The Autonomous Vision Group is focused on 3D scene understanding, reconstruction, motion estimation, generative modeling and sensori-motor control in the context of autonomous systems. Our goal is to make artificial intelligent systems such as self-driving cars or household robots more autonomous, efficient, robust and safe. By making progress towards these goals, we also strive for uncovering the fundamental concepts underlying visual perception and autonomous navigation. Our research is guided by the following principles.
Representations: Our world is inherently three-dimensional as all physical processes (including image formation) occur in 3D and not in the 2D image plane. Thus, we strive for inferring compact 3D representations of our world from 2D or 3D measurements. To this end, we develop novel representations, learning frameworks, reconstruction and motion estimation algorithms.

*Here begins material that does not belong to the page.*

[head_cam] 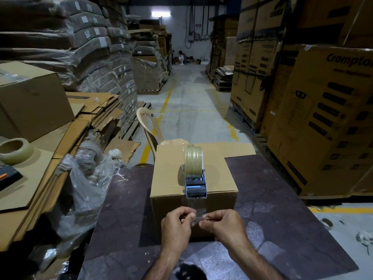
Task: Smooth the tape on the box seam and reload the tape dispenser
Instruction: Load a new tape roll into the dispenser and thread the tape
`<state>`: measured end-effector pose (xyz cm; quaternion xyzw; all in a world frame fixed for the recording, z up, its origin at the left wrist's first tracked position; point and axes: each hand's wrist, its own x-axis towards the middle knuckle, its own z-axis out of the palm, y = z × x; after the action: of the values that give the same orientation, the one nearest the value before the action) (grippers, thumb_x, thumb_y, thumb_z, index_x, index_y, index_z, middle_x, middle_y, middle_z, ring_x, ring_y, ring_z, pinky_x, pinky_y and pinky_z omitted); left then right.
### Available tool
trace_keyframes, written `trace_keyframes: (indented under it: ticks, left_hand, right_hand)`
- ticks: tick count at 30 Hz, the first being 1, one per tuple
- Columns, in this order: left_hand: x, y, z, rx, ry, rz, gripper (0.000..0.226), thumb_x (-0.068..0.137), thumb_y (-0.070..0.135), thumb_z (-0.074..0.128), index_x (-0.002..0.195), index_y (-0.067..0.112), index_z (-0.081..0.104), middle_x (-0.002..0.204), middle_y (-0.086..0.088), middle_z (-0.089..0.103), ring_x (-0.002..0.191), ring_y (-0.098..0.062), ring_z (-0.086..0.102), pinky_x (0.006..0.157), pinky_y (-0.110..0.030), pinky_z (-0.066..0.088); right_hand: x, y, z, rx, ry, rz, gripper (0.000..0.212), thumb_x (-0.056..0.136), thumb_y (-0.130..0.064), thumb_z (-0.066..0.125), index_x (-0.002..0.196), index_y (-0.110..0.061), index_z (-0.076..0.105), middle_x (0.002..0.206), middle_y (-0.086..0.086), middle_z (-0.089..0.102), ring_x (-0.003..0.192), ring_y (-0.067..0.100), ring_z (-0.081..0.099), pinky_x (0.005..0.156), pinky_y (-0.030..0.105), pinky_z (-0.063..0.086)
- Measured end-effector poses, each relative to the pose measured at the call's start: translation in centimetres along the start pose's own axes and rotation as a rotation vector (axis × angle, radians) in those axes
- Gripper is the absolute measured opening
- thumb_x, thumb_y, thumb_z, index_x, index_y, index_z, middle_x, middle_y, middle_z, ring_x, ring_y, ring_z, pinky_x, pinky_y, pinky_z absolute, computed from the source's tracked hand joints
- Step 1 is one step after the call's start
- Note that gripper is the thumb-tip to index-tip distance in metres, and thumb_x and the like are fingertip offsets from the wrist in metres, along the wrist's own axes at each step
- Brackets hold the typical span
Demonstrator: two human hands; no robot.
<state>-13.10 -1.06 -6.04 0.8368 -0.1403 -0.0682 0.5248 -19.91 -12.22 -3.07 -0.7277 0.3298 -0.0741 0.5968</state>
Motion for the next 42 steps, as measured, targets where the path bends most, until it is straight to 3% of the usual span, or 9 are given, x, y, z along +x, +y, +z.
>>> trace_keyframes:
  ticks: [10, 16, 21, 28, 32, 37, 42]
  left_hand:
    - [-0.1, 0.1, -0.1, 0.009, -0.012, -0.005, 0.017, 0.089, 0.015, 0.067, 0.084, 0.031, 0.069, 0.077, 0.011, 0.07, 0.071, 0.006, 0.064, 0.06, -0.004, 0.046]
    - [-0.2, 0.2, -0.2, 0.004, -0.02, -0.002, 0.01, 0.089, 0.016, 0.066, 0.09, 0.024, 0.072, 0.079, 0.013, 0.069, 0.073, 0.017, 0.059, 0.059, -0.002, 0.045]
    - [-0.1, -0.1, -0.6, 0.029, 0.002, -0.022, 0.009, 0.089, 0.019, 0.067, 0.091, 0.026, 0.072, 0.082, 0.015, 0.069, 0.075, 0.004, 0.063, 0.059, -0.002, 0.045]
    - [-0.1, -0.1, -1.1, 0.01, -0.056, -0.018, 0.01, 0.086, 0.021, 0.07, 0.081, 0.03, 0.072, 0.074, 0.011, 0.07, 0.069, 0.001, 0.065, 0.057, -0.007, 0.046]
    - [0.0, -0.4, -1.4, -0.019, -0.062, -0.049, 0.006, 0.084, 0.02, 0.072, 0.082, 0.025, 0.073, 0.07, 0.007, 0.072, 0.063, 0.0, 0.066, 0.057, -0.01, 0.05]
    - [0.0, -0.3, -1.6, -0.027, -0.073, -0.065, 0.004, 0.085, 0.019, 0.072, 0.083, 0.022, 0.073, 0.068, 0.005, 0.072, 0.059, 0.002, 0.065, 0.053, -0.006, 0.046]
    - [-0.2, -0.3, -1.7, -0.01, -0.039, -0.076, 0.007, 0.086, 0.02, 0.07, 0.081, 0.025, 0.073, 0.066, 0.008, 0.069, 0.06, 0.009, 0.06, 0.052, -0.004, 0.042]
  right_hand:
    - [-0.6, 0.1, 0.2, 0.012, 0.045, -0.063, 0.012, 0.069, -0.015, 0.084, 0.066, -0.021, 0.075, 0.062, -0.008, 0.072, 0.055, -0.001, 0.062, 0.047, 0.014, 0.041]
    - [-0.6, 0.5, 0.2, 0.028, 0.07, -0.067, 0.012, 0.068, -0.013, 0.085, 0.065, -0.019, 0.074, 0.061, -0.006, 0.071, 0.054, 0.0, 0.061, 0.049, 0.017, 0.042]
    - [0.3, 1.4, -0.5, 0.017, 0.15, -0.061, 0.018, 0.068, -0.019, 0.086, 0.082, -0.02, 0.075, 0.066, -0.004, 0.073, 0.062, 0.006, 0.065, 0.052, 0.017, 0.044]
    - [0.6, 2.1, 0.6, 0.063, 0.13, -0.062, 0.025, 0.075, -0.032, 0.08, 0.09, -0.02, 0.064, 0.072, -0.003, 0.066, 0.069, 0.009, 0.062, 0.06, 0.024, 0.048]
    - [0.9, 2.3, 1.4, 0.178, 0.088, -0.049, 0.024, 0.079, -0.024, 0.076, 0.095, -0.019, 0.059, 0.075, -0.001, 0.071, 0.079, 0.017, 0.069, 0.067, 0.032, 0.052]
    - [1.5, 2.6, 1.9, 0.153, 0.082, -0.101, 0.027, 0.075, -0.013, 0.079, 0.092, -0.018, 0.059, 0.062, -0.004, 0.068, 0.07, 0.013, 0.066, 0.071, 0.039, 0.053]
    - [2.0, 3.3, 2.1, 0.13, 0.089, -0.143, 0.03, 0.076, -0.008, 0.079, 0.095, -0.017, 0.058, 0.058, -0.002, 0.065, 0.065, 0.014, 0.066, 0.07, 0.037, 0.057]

Generative Models and Simulation: Generative models are at the core of understanding the fundamental processes underlying vision, building robust models and generating large amounts of training data for discriminative models. We investigate generative models (such as GANs and VAEs) from a theoretical perspective and apply them to tasks in the context of data generation for autonomous driving and beyond.
Prior Knowledge: Visual perception is a highly ill-posed task with many explanations for a single observation. We therefore investigate how prior knowledge (e.g., about the shape of objects, image formation or driving laws) can be incorporated into visual perception and autonomous navigation to make both tasks more robust. We also develop probabilistic representations which capture uncertainty in the output.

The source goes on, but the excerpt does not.